◆ **The problem**
Each entry below needs to be reproduced exactly as given.

Data entries:
◇ ◇ ◇ ◇
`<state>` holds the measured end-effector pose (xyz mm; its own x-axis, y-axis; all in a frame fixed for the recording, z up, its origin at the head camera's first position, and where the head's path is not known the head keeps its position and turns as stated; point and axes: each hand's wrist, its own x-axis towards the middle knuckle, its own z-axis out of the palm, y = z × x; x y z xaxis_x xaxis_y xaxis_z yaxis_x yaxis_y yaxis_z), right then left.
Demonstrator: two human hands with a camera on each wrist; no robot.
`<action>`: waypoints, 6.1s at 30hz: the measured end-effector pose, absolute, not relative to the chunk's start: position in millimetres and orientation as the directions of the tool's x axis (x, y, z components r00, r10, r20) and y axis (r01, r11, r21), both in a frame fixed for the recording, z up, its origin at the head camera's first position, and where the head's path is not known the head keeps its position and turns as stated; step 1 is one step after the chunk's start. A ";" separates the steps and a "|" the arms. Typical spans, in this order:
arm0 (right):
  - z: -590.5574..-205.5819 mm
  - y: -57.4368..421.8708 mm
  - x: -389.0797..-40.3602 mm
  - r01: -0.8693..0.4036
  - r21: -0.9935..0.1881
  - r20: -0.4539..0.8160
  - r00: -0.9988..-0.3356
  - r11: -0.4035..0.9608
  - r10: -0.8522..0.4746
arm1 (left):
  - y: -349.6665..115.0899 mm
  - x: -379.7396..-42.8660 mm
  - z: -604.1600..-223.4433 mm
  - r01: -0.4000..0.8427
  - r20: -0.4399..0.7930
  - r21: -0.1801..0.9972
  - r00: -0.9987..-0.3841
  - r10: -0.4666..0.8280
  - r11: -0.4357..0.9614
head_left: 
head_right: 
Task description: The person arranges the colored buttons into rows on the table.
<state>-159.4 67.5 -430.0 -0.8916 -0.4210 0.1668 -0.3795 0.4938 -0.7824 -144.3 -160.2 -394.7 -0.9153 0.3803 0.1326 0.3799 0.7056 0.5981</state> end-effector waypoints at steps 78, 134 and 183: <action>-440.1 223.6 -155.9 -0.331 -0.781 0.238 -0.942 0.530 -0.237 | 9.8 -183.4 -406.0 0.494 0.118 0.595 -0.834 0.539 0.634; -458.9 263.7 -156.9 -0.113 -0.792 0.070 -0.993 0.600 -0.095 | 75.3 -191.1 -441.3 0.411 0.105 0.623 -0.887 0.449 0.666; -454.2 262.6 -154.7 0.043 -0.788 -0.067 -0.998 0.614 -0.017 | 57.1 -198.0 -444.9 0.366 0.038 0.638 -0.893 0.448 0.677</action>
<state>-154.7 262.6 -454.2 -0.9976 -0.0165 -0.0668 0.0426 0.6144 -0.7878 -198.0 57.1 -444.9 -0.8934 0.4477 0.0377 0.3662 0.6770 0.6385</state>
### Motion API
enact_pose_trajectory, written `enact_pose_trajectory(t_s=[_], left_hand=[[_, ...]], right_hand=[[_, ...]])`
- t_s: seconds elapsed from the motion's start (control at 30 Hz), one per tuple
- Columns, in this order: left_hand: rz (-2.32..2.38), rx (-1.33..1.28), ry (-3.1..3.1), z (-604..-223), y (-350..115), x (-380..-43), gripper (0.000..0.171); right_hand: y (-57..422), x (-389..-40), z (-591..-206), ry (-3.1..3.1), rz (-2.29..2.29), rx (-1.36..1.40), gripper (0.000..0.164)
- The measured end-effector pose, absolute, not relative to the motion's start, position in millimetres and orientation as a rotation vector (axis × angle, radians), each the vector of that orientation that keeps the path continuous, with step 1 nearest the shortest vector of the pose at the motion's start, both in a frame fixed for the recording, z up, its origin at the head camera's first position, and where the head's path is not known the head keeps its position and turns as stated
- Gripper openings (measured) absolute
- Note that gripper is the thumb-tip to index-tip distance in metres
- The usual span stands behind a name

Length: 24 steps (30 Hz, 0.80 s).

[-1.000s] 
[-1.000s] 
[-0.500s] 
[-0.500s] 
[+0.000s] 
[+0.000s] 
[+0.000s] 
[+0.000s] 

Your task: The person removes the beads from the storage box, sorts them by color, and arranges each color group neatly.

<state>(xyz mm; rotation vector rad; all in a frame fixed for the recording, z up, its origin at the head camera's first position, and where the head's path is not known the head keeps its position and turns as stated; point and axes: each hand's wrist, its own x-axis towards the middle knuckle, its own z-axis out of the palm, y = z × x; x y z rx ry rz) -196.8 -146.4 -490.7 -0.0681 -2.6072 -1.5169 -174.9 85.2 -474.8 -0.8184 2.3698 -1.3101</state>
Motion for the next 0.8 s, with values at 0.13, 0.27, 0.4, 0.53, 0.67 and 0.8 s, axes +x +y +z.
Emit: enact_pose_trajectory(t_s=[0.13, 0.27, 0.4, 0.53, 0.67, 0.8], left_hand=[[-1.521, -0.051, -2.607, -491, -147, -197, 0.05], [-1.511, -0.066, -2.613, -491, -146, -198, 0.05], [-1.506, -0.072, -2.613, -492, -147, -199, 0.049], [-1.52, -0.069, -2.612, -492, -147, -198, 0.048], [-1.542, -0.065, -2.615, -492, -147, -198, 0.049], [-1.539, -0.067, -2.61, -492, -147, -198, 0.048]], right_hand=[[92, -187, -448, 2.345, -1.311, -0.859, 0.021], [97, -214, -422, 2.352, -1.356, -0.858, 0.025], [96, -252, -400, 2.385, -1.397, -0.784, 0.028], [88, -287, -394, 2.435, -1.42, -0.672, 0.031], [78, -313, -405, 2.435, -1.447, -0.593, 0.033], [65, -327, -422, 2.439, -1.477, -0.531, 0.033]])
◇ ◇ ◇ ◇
◆ **Result for this task**
`<state>` holds the measured end-effector pose (xyz mm; its own x-axis, y-axis; all in a frame fixed for the recording, z up, its origin at the head camera's first position, and where the head's path is not known the head keeps its position and turns as stated; point and axes: each hand's wrist, its own x-axis towards the middle knuckle, its own z-axis out of the palm, y = z × x; x y z xaxis_x xaxis_y xaxis_z yaxis_x yaxis_y yaxis_z), right then left.
Demonstrator: two human hands with a camera on each wrist; no robot.
`<action>`: waypoints, 6.1s at 30hz: the measured end-effector pose, absolute, not relative to the chunk's start: position in millimetres and orientation as the directions of the tool's x axis (x, y, z components r00, r10, r20) and y axis (r01, r11, r21), both in a frame fixed for the recording, z up, its origin at the head camera's first position, and where the head's path is not known the head keeps its position and turns as stated; step 1 is one step after the chunk's start. A ";" separates the steps and a "|" the arms. Typical spans, in this order:
arm0 (right):
  - z: -590.5574..-205.5819 mm
  - y: -57.4368..421.8708 mm
  - x: -389.0797..-40.3602 mm
  - r01: -0.8693..0.4036
  - r21: -0.9935..0.1881
  - r20: -0.4539..0.8160
  - r00: -0.9988..-0.3356
  - r11: -0.4035..0.9608
  - r10: -0.8522..0.4746
arm1 (left):
  - y: -349.6665..115.0899 mm
  - x: -379.7396..-42.8660 mm
  - z: -604.1600..-223.4433 mm
  - r01: -0.4000..0.8427
  - r20: -0.4399..0.7930
  - r21: -0.1801..0.9972
  - r00: -0.9987..-0.3841
  - r10: -0.4666..0.8280
  - r11: -0.4357..0.9614
head_left: 
head_right: 
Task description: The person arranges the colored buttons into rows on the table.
<state>-159.4 67.5 -430.0 -0.8916 -0.4210 0.1668 -0.3795 0.4938 -0.7824 -144.3 -160.2 -394.7 -0.9153 0.3803 0.1326 0.3799 0.7056 0.5981</state> end-effector waypoints at steps 78, 134 and 183: <action>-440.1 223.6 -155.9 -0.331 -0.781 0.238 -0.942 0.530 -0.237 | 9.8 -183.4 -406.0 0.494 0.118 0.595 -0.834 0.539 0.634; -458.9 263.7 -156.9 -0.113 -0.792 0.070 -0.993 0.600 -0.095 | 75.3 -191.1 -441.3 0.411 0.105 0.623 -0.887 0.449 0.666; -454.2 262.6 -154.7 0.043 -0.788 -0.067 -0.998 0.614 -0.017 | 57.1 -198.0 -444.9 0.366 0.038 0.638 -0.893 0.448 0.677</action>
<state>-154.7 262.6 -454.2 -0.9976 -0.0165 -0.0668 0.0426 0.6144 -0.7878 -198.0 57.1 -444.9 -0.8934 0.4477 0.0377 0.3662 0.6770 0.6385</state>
### Motion API
enact_pose_trajectory, written `enact_pose_trajectory(t_s=[_], left_hand=[[_, ...]], right_hand=[[_, ...]])`
- t_s: seconds elapsed from the motion's start (control at 30 Hz), one per tuple
- Columns, in this order: left_hand: rz (-2.32..2.38), rx (-1.33..1.28), ry (-3.1..3.1), z (-604..-223), y (-350..115), x (-380..-43), gripper (0.000..0.171); right_hand: y (-57..422), x (-389..-40), z (-591..-206), ry (-3.1..3.1), rz (-2.29..2.29), rx (-1.36..1.40), gripper (0.000..0.164)
- The measured end-effector pose, absolute, not relative to the motion's start, position in millimetres and orientation as a rotation vector (axis × angle, radians), each the vector of that orientation that keeps the path continuous, with step 1 nearest the shortest vector of the pose at the motion's start, both in a frame fixed for the recording, z up, its origin at the head camera's first position, and where the head's path is not known the head keeps its position and turns as stated
- Gripper openings (measured) absolute
- Note that gripper is the thumb-tip to index-tip distance in metres
- The usual span stands behind a name

Length: 24 steps (30 Hz, 0.80 s).

[-1.000s] 
[-1.000s] 
[-0.500s] 
[-0.500s] 
[+0.000s] 
[+0.000s] 
[+0.000s] 
[+0.000s] 

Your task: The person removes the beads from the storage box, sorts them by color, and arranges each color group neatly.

<state>(xyz mm; rotation vector rad; all in a frame fixed for the recording, z up, its origin at the head camera's first position, and where the head's path is not known the head keeps its position and turns as stated; point and axes: each hand's wrist, its own x-axis towards the middle knuckle, its own z-axis out of the palm, y = z × x; x y z rx ry rz) -196.8 -146.4 -490.7 -0.0681 -2.6072 -1.5169 -174.9 85.2 -474.8 -0.8184 2.3698 -1.3101</state>
Motion for the next 0.8 s, with values at 0.13, 0.27, 0.4, 0.53, 0.67 and 0.8 s, axes +x +y +z.
Emit: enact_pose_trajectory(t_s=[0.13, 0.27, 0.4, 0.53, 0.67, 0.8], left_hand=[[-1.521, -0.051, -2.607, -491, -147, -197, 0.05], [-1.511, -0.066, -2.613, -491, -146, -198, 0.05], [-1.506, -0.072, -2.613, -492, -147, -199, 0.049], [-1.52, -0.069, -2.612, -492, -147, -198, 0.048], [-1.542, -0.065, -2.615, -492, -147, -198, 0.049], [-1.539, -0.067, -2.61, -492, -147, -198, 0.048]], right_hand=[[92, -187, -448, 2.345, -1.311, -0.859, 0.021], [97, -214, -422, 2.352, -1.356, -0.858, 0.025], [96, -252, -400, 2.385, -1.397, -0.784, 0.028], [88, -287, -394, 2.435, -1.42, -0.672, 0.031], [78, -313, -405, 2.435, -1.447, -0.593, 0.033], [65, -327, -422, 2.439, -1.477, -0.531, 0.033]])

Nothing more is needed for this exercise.